2016年5月、非正規職労働者がソウル市九宜(クウィ)駅のホームドアの修理中に死亡した、いわゆる「九宜駅のキム君」事故後、労働者の安全事故について企業の厳重な責任を問う法案が次々と発議されたが、2年7カ月が過ぎた現在まで、国会常任委員会の敷居さえ越えられていない。先月、政府が28年ぶりに提出した産業安全保健法の全面改正案も、弾力労働制の拡大に対する意見の相違などの懸案にぶつかり、議論が全く行われていない。
12日、国会環境労働委員会の関係者らの話を総合すると、共に民主党は野党時代の2016年6月、「九宜駅ホームドア死亡事故」の再発を防ぐための「危険の外注化防止法」7つをパッケージで発議した。産業安全保健法に規定された危険作業については、社内下請けの使用を全面禁止し、事業主の安全保健の取決め義務を強化する産業安全保健法の改正案などが中心となった。
正義党のシム・サンジョン議員も産業安全保健法違反事項で労働者が死亡した場合、犯罪行為とみなし加重処罰するいわゆる「企業殺人処罰法」(産業安全保健犯罪の取り締まりおよび加重処罰等に関する法律制定案)を発議し、当時国民の党からも派遣労働者保護等に関する法律改正案などを発議し、立法化にむけて力を入れた。
しかし、これらの法案は国会環境労働委など関連常任委で後回しにされている。民主党のある議員は「産業安全保健法強化の場合、企業に大きな負担になったり過度な規制になるという反対論が少なくない」とし、「与野党の院内代表レベルで合意がなされなければ通過は難しいのが実情」だと伝えた。また、別の関係者は「労働時間の短縮というホットイシューのために、産業安全関連の議論は押し出された側面がある」と話した。

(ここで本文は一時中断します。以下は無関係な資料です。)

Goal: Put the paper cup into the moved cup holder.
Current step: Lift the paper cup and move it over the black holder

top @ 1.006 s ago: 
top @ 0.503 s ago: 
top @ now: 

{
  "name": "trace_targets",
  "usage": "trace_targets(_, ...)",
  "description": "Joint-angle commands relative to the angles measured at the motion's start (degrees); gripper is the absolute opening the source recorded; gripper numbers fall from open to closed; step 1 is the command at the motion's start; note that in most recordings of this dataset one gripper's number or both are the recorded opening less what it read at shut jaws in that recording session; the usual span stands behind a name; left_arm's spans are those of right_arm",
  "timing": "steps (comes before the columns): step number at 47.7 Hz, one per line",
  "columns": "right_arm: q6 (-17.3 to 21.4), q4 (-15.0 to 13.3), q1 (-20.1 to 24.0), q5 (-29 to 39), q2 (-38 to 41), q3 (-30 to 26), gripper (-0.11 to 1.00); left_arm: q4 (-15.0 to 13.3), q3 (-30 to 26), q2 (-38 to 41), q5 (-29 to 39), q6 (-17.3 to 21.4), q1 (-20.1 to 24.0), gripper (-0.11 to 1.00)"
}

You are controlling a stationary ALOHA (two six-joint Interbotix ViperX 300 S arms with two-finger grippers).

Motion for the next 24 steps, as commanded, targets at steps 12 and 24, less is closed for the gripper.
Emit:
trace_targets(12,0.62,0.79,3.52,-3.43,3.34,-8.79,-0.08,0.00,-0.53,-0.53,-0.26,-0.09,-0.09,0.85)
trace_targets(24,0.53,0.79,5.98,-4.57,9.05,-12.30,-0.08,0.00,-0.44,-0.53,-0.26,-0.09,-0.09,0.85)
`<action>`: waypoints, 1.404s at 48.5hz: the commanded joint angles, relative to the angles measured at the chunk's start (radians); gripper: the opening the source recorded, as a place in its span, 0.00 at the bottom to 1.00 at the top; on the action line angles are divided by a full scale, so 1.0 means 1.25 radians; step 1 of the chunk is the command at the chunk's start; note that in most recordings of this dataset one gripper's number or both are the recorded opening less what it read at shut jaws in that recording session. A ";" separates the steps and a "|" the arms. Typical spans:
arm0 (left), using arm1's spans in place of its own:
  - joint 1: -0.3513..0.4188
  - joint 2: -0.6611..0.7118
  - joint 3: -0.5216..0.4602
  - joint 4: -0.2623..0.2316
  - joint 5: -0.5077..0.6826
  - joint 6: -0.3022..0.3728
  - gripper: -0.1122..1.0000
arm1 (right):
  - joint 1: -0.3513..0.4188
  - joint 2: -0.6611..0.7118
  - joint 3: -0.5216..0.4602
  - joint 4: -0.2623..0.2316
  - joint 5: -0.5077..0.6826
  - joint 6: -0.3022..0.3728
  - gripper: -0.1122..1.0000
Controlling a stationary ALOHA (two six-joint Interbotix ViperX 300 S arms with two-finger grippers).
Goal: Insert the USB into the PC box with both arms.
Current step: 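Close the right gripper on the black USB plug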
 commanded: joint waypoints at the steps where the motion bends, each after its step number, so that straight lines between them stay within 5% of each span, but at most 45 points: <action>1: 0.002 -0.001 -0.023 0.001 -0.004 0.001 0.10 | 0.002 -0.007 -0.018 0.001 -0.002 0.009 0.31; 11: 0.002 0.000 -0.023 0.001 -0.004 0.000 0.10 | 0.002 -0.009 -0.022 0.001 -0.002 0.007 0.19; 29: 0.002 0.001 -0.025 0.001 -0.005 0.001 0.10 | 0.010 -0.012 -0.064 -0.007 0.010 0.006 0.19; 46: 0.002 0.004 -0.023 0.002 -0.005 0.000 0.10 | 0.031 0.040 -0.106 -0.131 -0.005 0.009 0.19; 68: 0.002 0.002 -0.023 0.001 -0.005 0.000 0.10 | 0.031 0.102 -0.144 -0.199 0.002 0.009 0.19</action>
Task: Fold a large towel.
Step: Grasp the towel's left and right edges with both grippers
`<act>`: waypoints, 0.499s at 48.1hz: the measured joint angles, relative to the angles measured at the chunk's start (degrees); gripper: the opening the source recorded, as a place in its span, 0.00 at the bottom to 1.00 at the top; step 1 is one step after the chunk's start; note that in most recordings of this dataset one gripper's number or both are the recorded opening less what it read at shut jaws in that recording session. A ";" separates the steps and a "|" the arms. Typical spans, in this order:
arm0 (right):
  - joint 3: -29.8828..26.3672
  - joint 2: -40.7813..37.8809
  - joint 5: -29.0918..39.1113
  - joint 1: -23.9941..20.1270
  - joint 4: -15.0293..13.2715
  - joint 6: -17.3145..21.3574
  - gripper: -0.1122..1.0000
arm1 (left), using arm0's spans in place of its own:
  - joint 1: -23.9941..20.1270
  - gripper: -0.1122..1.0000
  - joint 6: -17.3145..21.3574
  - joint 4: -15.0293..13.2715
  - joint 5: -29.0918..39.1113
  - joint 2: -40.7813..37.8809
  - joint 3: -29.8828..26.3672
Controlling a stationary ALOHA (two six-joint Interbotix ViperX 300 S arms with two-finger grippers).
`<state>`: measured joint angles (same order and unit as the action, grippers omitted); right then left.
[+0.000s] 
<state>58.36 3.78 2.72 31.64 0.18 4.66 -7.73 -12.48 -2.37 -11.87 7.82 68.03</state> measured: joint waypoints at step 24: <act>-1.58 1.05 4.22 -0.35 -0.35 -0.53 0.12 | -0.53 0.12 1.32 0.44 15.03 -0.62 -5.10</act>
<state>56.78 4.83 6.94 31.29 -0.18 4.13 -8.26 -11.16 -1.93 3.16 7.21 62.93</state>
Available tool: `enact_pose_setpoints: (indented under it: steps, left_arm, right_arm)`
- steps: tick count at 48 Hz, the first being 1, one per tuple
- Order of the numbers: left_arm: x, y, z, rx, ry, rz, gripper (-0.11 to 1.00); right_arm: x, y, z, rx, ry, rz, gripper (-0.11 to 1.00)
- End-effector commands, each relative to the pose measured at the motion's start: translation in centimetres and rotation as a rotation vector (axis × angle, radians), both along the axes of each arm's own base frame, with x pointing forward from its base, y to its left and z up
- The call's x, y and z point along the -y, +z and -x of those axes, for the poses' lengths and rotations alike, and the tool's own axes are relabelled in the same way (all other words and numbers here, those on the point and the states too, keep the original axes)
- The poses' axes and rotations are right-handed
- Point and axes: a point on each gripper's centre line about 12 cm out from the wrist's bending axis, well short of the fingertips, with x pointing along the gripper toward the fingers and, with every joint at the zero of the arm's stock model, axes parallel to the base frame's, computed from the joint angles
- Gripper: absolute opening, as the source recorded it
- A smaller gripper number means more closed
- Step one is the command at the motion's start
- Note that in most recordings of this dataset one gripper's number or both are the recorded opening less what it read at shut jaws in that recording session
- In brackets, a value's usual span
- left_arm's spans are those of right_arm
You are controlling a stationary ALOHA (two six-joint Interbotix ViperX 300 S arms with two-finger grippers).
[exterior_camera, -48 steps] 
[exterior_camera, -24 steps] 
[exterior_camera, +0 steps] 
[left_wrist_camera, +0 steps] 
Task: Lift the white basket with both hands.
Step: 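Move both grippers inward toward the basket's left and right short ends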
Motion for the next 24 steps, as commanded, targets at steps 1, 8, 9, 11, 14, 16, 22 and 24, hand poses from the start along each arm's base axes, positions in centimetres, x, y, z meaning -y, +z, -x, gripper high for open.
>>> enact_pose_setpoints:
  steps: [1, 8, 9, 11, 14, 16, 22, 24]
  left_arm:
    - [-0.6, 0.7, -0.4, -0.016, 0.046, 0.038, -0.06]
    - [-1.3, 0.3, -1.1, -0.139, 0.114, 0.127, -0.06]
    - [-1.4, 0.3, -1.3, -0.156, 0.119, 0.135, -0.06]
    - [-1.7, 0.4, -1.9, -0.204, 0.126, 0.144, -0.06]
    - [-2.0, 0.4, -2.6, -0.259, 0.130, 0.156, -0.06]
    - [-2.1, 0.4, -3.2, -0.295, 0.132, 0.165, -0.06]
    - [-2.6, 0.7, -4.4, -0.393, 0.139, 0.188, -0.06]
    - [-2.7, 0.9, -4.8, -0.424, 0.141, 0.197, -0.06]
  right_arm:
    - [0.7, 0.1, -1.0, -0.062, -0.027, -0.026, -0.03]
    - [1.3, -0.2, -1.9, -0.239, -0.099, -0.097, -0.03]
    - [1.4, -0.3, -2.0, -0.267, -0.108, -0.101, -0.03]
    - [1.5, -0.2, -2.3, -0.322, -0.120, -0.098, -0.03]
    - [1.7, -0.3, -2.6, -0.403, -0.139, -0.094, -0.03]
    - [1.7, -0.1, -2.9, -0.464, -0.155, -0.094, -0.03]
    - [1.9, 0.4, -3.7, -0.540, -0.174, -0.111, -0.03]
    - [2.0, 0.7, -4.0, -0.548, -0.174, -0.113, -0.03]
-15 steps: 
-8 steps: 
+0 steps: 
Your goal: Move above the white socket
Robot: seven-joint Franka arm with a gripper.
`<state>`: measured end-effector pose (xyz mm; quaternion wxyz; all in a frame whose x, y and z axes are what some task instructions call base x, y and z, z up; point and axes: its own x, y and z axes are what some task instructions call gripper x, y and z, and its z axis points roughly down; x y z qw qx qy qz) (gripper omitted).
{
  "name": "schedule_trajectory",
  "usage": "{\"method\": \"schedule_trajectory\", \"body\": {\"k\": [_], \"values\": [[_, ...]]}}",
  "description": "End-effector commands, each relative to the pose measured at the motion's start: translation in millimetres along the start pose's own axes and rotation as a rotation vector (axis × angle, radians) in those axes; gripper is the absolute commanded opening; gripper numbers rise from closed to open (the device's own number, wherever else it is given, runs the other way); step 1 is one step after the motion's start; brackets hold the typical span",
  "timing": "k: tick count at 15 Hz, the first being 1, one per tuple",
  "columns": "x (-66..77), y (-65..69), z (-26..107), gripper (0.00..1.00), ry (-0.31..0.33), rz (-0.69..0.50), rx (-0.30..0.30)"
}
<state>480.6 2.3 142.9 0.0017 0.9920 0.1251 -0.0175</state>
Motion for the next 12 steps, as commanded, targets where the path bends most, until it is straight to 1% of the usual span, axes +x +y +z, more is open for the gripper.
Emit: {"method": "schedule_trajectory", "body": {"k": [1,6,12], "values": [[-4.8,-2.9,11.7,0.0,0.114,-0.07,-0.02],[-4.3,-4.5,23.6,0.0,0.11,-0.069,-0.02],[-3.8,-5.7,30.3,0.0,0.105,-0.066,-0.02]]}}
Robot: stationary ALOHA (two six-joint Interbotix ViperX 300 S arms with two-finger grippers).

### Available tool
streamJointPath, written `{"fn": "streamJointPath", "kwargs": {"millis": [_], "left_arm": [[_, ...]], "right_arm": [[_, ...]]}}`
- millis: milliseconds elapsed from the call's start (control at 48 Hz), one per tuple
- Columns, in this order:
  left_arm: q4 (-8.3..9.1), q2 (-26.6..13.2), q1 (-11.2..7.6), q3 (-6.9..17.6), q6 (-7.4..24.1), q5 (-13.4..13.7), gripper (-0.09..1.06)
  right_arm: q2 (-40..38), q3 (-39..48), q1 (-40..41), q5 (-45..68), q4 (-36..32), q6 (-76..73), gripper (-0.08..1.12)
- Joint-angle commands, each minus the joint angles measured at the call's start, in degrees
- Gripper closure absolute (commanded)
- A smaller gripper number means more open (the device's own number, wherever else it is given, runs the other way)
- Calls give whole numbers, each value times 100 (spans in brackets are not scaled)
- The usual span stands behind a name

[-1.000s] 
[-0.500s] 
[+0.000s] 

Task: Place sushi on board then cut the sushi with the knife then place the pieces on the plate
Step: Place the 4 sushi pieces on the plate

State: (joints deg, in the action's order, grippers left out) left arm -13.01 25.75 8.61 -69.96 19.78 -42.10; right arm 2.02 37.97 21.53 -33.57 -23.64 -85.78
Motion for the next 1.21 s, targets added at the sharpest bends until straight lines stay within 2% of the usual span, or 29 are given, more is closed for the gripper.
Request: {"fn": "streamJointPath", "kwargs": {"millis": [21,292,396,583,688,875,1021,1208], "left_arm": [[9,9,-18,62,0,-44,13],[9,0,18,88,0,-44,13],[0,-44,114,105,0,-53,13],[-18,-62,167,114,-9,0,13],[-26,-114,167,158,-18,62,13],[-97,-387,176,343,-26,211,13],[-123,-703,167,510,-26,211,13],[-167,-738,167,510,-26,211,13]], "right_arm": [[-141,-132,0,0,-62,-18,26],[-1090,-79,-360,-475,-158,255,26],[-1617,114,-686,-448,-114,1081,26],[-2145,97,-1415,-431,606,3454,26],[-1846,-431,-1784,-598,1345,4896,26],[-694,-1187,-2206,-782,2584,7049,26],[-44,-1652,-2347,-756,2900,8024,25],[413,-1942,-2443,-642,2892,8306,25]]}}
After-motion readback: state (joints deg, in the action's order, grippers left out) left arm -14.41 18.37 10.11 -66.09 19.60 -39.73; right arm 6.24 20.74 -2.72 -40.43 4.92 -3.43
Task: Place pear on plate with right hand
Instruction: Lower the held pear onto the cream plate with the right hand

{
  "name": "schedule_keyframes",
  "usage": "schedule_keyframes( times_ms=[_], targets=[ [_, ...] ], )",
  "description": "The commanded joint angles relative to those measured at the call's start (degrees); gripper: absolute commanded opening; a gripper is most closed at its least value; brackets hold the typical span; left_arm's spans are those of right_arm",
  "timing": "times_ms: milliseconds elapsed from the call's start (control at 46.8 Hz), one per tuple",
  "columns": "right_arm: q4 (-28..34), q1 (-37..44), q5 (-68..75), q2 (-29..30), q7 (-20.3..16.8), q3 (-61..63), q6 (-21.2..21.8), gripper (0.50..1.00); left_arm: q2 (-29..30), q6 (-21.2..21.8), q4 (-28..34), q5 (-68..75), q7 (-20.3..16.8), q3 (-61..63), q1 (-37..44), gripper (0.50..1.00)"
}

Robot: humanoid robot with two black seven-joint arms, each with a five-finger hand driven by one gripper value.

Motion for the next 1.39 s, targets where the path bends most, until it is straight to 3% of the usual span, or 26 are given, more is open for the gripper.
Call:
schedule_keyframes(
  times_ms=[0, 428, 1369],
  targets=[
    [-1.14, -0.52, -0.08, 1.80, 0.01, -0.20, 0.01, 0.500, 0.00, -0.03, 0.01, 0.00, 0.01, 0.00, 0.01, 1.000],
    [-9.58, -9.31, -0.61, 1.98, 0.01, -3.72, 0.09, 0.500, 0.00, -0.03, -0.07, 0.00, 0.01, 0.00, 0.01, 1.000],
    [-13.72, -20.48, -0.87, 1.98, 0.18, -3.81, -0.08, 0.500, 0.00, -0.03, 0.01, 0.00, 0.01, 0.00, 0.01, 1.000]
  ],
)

国会での議論が遅々として進まないため、政府は10月30日、産業安全保健法の全面改正案を閣議で議決し、国会に提出した。元請け事業主が安全保健の措置をとるべき範囲を「一部危険な場所」から「事業場全体」に拡大し、きちんと措置を行わなかった時に宣告できる懲役刑の上限を現行の1年から下請け事業主と同じ5年に上げる内容などを盛り込んだ。産業安全保健法の全面改正は、1990年以来28年ぶりだ。財界が「処罰が厳しすぎる」と反発し、今年2月に立法予告がされてから8カ月たって閣議で確定することができた。この過程で、労働者が死亡した場合事業主が受けることになる下限刑(1年以上)が抜けるなど、内容が弱まったという指摘が出た。
しかし、同法案に対する国会の論議すらまともに進められていない。民主党の別の議員は「保守野党が弾力労働制の改正を要求して法案審査を拒否し、通常国会で労働関連法案審査小委を一度も開催できなかった」と明らかにした。与党も議論に積極的でなかったという自省の声が出ている。労働界出身のある議員は「もう人のせいにはできない」と話した。
民主党のホン・ヨンピョ院内代表は、ハンギョレとの電話インタビューで「政府が提出した産業安全保健法改正案を国会が開かれ次第、速やかに処理するようにする」と述べた。